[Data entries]

────────────────────────────────────────

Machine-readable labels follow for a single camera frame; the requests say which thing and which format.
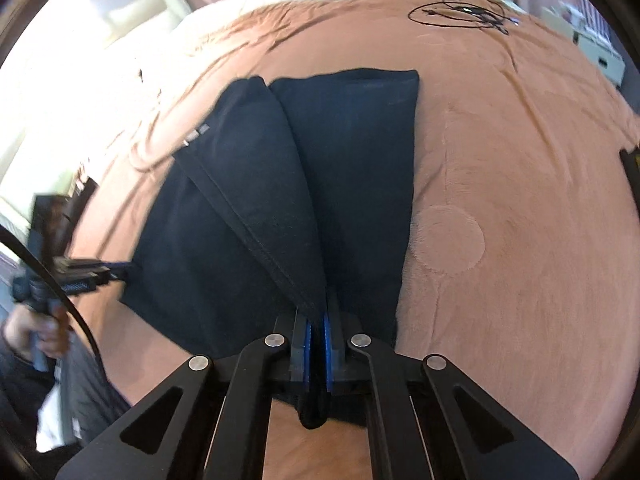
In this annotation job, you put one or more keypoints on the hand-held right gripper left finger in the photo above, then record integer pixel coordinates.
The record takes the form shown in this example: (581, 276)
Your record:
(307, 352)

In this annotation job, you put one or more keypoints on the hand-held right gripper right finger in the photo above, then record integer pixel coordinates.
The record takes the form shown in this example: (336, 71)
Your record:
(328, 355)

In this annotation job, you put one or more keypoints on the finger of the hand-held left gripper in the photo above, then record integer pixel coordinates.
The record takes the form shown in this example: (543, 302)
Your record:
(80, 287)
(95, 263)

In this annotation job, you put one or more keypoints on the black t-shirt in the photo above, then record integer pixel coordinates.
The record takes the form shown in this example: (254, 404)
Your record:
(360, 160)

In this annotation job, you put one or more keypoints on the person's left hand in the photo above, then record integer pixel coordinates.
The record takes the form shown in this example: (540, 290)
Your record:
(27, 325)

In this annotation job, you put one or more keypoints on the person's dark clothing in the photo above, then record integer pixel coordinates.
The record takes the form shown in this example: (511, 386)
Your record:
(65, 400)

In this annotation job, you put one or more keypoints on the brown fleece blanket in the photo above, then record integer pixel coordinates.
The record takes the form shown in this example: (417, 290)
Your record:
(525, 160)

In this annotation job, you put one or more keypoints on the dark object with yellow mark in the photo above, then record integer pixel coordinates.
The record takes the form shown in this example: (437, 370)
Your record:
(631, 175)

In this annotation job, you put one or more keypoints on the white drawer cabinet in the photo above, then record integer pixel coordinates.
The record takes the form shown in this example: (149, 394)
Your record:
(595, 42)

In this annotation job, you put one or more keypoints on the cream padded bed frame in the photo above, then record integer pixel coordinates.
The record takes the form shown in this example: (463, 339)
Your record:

────────────────────────────────────────

▶ Required work: Return the lines beginning at the one that contains "on the dark" and continuing through the last line of the data, exactly as they stand and without any others.

▶ Reply:
In this annotation job, you put one or more keypoints on the dark object with yellow mark in the photo above, then record integer pixel coordinates.
The record takes the form shown in this example: (437, 370)
Your record:
(631, 175)

In this annotation job, you put one or more keypoints on the white drawer cabinet in the photo above, then record integer pixel coordinates.
The record takes the form shown in this example: (149, 394)
Your record:
(595, 42)

In this annotation job, you put one or more keypoints on the cream padded bed frame in the photo above, then record integer pixel coordinates.
The record takes the form shown in this example: (463, 339)
Your record:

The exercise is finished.